Task objective ->
From the data below, return the exact lines starting at the line containing "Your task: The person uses" and ending at the line containing "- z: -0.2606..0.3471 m", both included, and nothing else.

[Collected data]
####
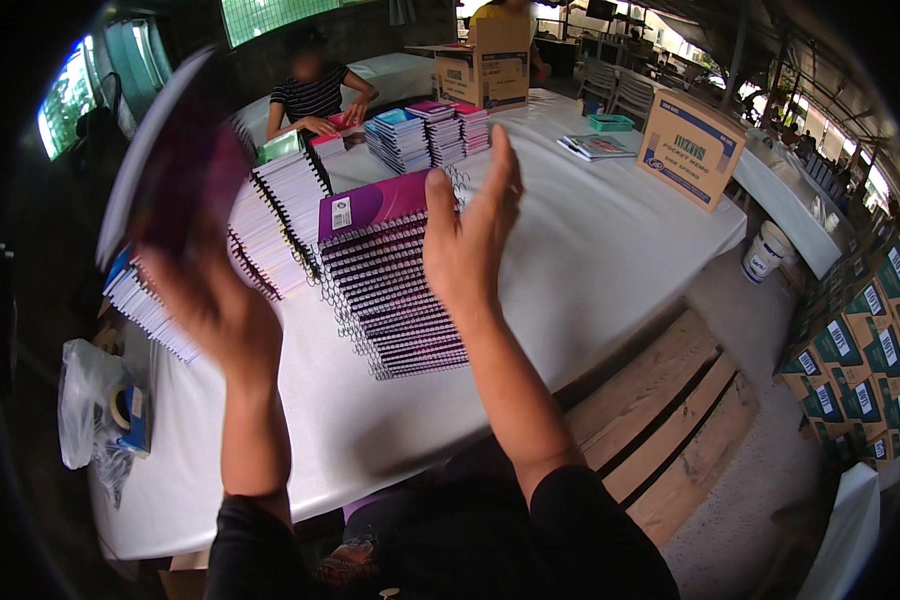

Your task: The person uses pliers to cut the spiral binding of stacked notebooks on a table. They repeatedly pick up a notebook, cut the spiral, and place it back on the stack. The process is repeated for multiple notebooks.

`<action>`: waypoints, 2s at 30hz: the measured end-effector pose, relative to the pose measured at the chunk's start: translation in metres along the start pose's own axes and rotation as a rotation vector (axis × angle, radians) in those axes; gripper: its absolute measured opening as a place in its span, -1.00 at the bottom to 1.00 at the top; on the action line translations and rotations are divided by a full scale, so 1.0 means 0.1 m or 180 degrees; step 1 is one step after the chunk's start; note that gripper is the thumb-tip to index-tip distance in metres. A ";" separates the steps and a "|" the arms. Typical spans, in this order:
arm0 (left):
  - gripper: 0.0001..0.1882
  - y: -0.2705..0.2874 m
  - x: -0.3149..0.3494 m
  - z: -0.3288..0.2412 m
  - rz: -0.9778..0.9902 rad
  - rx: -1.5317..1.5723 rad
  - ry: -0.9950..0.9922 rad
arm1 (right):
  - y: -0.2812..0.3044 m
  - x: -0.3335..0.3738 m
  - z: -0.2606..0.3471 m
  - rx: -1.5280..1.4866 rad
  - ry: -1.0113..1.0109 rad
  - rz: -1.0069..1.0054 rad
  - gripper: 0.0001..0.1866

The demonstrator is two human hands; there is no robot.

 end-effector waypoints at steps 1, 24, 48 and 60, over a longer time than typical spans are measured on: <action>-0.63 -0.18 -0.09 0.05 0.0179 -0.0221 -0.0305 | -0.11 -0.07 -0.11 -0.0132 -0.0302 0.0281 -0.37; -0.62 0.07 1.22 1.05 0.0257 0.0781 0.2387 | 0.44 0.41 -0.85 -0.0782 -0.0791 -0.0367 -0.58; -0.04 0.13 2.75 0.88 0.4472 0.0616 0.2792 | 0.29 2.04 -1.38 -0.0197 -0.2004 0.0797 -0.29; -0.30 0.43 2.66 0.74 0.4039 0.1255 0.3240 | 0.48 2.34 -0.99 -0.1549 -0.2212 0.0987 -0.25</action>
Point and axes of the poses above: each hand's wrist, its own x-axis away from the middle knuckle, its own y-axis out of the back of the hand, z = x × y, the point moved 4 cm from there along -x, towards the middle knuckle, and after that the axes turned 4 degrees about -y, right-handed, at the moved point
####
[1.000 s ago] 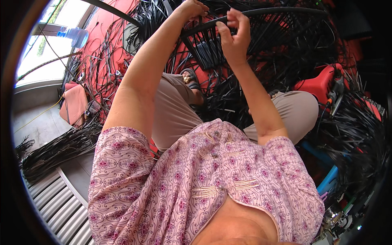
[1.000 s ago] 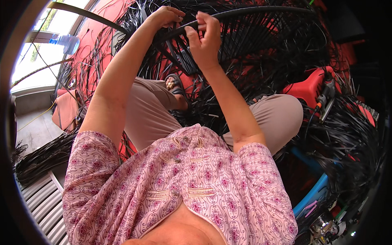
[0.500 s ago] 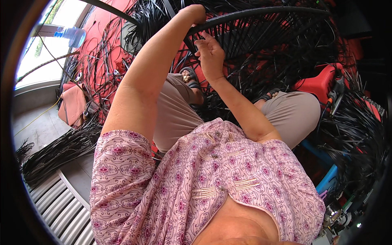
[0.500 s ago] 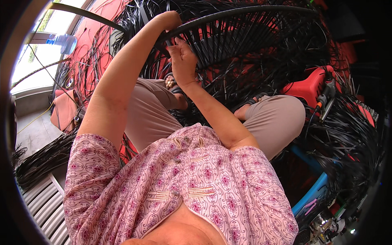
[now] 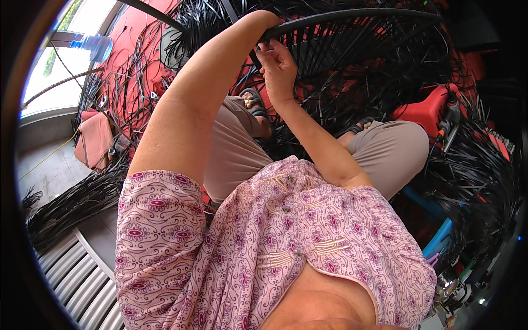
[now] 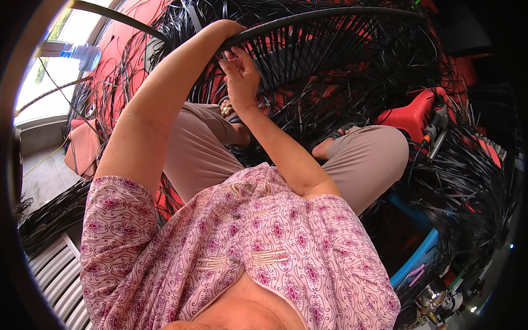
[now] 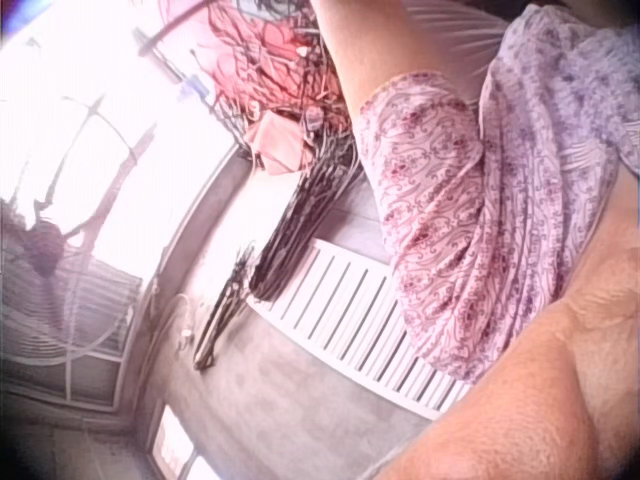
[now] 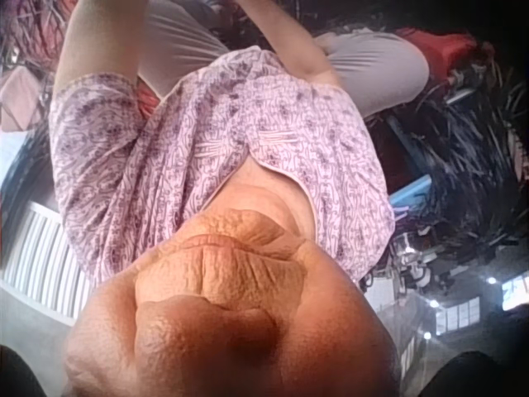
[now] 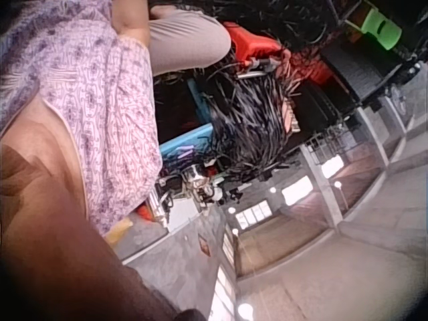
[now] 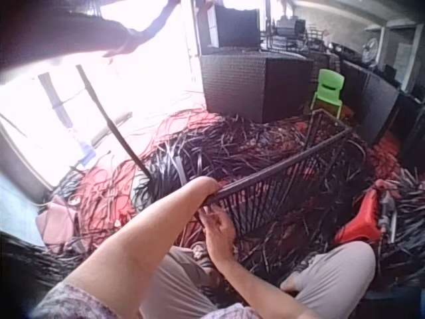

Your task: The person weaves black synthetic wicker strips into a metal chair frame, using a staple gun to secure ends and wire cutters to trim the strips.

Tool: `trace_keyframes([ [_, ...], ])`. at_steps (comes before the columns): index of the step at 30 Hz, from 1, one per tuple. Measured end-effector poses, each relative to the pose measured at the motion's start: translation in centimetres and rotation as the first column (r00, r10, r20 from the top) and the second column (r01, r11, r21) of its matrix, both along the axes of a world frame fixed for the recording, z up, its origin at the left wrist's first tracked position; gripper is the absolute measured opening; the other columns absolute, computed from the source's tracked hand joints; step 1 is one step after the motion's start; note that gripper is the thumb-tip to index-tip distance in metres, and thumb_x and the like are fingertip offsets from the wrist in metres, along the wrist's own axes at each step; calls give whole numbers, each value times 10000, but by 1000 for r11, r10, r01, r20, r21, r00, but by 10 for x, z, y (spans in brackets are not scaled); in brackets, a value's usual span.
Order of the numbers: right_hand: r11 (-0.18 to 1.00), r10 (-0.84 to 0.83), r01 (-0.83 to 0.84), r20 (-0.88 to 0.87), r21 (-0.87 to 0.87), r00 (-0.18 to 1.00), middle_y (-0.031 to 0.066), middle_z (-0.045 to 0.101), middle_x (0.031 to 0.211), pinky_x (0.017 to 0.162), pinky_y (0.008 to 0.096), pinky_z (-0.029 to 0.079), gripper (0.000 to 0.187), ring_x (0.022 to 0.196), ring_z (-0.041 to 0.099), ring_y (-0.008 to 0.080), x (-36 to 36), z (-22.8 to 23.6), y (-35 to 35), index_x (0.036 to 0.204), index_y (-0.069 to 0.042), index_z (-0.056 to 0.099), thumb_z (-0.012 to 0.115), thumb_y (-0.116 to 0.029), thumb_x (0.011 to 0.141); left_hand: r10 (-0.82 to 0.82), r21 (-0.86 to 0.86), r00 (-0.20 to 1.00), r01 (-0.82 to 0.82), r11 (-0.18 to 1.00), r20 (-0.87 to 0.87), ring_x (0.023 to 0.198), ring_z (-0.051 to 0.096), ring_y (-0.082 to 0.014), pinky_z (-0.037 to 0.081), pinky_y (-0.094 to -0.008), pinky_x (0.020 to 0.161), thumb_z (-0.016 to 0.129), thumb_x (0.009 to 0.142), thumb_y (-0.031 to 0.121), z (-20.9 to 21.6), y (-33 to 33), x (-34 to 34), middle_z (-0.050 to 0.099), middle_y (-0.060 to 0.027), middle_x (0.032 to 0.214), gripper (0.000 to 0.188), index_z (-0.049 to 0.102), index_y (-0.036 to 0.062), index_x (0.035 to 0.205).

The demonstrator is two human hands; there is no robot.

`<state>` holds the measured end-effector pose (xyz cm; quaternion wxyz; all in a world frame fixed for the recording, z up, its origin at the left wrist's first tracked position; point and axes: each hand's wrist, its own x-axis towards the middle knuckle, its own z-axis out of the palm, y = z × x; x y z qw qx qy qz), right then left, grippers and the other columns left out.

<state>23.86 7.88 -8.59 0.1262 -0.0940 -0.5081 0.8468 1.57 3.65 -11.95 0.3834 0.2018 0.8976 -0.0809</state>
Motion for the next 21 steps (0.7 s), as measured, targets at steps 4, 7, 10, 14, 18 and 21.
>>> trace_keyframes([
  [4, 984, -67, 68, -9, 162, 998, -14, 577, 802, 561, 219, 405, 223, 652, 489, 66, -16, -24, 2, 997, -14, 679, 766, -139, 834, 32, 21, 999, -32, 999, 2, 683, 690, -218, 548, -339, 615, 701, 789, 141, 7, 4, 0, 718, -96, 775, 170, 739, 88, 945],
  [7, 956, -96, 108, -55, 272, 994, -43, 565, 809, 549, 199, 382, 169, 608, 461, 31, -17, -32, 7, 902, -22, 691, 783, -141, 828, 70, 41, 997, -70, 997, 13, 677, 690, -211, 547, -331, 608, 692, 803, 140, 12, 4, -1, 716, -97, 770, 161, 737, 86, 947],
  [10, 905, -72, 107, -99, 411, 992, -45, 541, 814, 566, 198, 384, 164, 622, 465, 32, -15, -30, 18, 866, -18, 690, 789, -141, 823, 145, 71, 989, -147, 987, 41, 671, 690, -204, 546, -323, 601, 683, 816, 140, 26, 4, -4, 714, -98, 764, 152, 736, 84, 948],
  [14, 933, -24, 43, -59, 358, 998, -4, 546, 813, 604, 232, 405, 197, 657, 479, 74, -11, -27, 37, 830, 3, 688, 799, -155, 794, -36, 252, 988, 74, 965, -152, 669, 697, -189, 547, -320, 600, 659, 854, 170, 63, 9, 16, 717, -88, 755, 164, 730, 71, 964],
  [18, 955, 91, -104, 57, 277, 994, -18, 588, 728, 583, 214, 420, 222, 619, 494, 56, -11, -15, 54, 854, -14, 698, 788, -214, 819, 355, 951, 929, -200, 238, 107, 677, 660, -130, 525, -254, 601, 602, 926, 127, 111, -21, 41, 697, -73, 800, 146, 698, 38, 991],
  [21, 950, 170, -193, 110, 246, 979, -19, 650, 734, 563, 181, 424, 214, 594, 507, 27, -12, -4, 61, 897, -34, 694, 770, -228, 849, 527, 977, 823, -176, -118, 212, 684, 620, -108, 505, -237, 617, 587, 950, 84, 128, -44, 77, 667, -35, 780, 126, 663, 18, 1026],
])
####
Exercise result ->
Your task: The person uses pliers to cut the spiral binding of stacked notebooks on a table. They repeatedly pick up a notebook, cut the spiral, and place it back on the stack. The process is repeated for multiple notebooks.

`<action>`: waypoints, 2s at 30hz: the measured end-effector pose, relative to the pose measured at the chunk's start: translation in metres along the start pose's own axes and rotation as a rotation vector (axis × angle, radians) in those axes; gripper: its absolute measured opening as a place in its span, -1.00 at the bottom to 1.00 at the top; on the action line translations and rotations are divided by a full scale, so 1.0 means 0.1 m or 180 degrees; step 1 is one step after the chunk's start; note that gripper is the thumb-tip to index-tip distance in metres. A ";" separates the steps and a "|" the arms. Typical spans, in this order:
arm0 (left):
  - gripper: 0.0001..0.1882
  - y: -0.2705..0.2874 m
  - x: -0.3149..0.3494 m
  - z: -0.3288..0.2412 m
  - rz: -0.9778..0.9902 rad
  - rx: -1.5317..1.5723 rad
  - ry: -0.9950..0.9922 rad
arm1 (right):
  - y: -0.2812..0.3044 m
  - x: -0.3335..0.3738 m
  - z: -0.2606..0.3471 m

Nothing else is required to complete the exercise.